Cette transformation était surtout indispensable. Comme le souligne Thomas Husson, analyste chez Forrester :

« La suite logicielle traditionnelle [Office], qui était un peu la vache à lait de Microsoft, mais en même temps son cœur de métier, était attaquée de toutes parts. »

Dans un marché du cloud dominé par Amazon, incontestable leader avec sa branche AWS (40 % de part de marché selon Synergy Research), Microsoft s’est imposé comme un solide numéro deux en concentrant désormais tous ses efforts sur cette technologie : « Aujourd’hui, c’est ce qui guide la conception de chaque produit chez Microsoft », explique M. Anderson du cabinet Gartner. Face à son rival, qui a pris une nette largeur d’avance sur toute la partie infrastructure du cloud, la firme de Redmond mise sur son savoir-faire logiciel et sa fine connaissance de l’entreprise. « La marque résonne toujours auprès du grand public, mais son ADN est d’être une plate-forme au service de l’entreprise », explique M. Husson.

La suite Office est désormais disponible sur les plates-formes concurrentes de Google et d’Apple.

Au-delà du virage stratégique, c’est un changement culturel en profondeur qui s’est opéré chez Microsoft, passant notamment par l’abandon de la logique très protectionniste qui prévalait jusque-là : la suite Office est désormais disponible sur les plates-formes concurrentes de Google et d’Apple. Le groupe a aussi ouvert les portes de sa technologie pour permettre aux développeurs d’applications de venir enrichir son écosystème…

M. Nadella a aussi remis l’innovation au cœur de l’entreprise. « Pour lui, une société qui progresse est une société qui teste, et qui sait apprendre vite de ses erreurs », témoigne Vahé Torossian, le PDG de Microsoft France.

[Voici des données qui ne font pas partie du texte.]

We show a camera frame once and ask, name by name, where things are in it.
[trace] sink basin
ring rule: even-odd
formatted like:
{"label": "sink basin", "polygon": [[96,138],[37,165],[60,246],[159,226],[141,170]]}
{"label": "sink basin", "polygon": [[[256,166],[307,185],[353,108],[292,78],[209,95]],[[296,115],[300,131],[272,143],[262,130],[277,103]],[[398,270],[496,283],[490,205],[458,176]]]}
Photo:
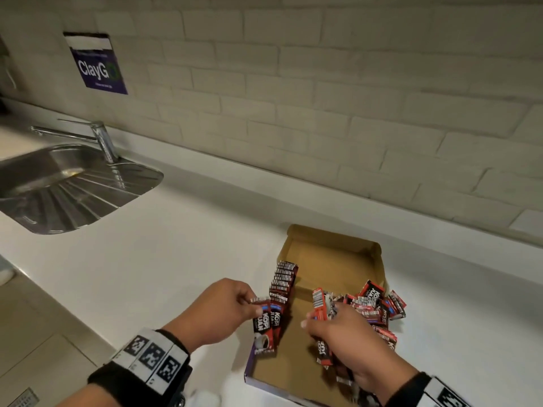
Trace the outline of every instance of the sink basin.
{"label": "sink basin", "polygon": [[162,178],[126,159],[108,165],[86,145],[57,145],[0,161],[0,211],[33,233],[65,233],[114,212]]}

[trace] person's left arm
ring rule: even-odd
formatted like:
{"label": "person's left arm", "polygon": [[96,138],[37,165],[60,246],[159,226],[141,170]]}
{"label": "person's left arm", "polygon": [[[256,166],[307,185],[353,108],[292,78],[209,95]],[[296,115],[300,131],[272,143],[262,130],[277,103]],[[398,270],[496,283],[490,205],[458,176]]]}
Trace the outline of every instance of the person's left arm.
{"label": "person's left arm", "polygon": [[[192,353],[199,347],[223,341],[245,321],[262,315],[262,308],[250,304],[256,297],[248,284],[223,278],[211,284],[178,317],[162,329],[173,334]],[[57,407],[129,407],[97,384],[88,384]]]}

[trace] floor
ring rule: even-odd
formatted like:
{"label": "floor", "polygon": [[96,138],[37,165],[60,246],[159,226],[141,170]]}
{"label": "floor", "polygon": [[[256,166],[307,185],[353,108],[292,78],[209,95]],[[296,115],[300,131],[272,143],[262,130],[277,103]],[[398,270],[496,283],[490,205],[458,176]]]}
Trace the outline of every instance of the floor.
{"label": "floor", "polygon": [[0,407],[30,388],[52,407],[114,352],[23,274],[0,287]]}

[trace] black wristband
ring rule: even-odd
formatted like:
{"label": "black wristband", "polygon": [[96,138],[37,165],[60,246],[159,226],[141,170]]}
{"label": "black wristband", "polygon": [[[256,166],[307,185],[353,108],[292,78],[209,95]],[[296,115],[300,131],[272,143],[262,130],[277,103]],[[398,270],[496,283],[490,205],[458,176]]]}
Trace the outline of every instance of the black wristband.
{"label": "black wristband", "polygon": [[426,373],[418,373],[390,397],[386,407],[416,407],[430,380]]}
{"label": "black wristband", "polygon": [[[161,341],[161,343],[157,344],[150,336],[154,336],[154,340]],[[169,343],[170,349],[168,351],[160,348],[160,345],[164,346],[165,342]],[[180,352],[182,352],[181,354],[184,353],[184,360],[180,360]],[[126,361],[116,363],[116,359],[120,360],[119,355],[129,359],[132,358],[134,360],[133,364],[136,364],[137,359],[138,368],[140,369],[142,364],[145,365],[146,361],[152,359],[155,368],[150,369],[148,365],[145,365],[144,369],[148,368],[149,372],[147,374],[148,378],[144,380],[137,375],[140,372],[133,369],[133,364],[128,368]],[[136,335],[113,356],[109,363],[92,373],[87,382],[102,387],[122,407],[139,407],[142,405],[168,407],[176,405],[182,397],[181,391],[192,372],[191,367],[188,365],[189,361],[190,355],[188,351],[173,334],[164,330],[157,330],[156,332],[146,330]],[[162,386],[161,389],[157,387],[159,382]]]}

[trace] person's right arm
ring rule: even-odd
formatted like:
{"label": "person's right arm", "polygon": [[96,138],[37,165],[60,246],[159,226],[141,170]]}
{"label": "person's right arm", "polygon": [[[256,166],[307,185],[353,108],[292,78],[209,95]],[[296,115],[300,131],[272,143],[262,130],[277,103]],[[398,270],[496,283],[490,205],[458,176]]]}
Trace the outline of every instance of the person's right arm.
{"label": "person's right arm", "polygon": [[358,385],[374,393],[382,405],[416,406],[430,377],[390,349],[353,307],[342,303],[337,307],[338,314],[329,321],[314,320],[308,313],[302,328],[322,338],[352,370]]}

Cela s’est notamment traduit par des produits récents comme les lunettes de réalité augmentée HoloLens, présentées en janvier 2015. Microsoft a également continué à développer sa gamme de terminaux Surface avec l’idée – comme pour les casques HoloLens –, de conquérir de nouveaux marchés, portés ensuite par des constructeurs tierces embarquant ses solutions logicielles.

Au besoin, Microsoft n’a pas hésité à sortir le chéquier pour renforcer son offre, comme avec le rachat en 2014 de l’éditeur du jeu Minecraft pour 2,5 milliards de dollars, ou celui, en 2016, de LinkedIn (26 milliards de dollars), le premier réseau social professionnel mondial, dont l’importante base de données doit irriguer dans l’avenir les solutions de Microsoft.

A la peine sur le marché du mobile

Reste une ombre à ce tableau : le marché du mobile où l’entreprise n’a pas réussi à se faire une place malgré ses efforts répétés. En 2016, la société a annoncé qu’elle renonçait à la production de ses propres appareils.

Microsoft a vu en janvier 2017 sa valorisation en Bourse franchir la barre des 500 milliards de dollars pour la première fois depuis mars 2000.

Placé sur de nouveaux rails, Microsoft a vu en janvier 2017 sa valorisation en Bourse franchir la barre des 500 milliards de dollars pour la première fois depuis mars 2000. Sur l’exercice 2016, le cloud a généré 12 milliards de revenus, et l’objectif reste de porter ce chiffre à 20 milliards d’ici à 2018.

Mais les défis restent importants. Comme le souligne M. Anderson, « le handicap de Microsoft est de devoir, à l’inverse de Google ou d’Amazon, composer avec un important héritage de produits. C’est le même défi que rencontrent des sociétés comme Oracle ou HP, mais nul mieux que Microsoft n’a réussi ce mouvement ». M. Husson va dans le même sens en établissant une comparaison avec Apple : « Avec l’iPhone, ils savaient qu’ils allaient tuer l’iPod, c’est juste une question de pilotage de la transition. » En attendant, en allant à la conquête des étudiants, Microsoft travaille déjà à conquérir ses clients du futur.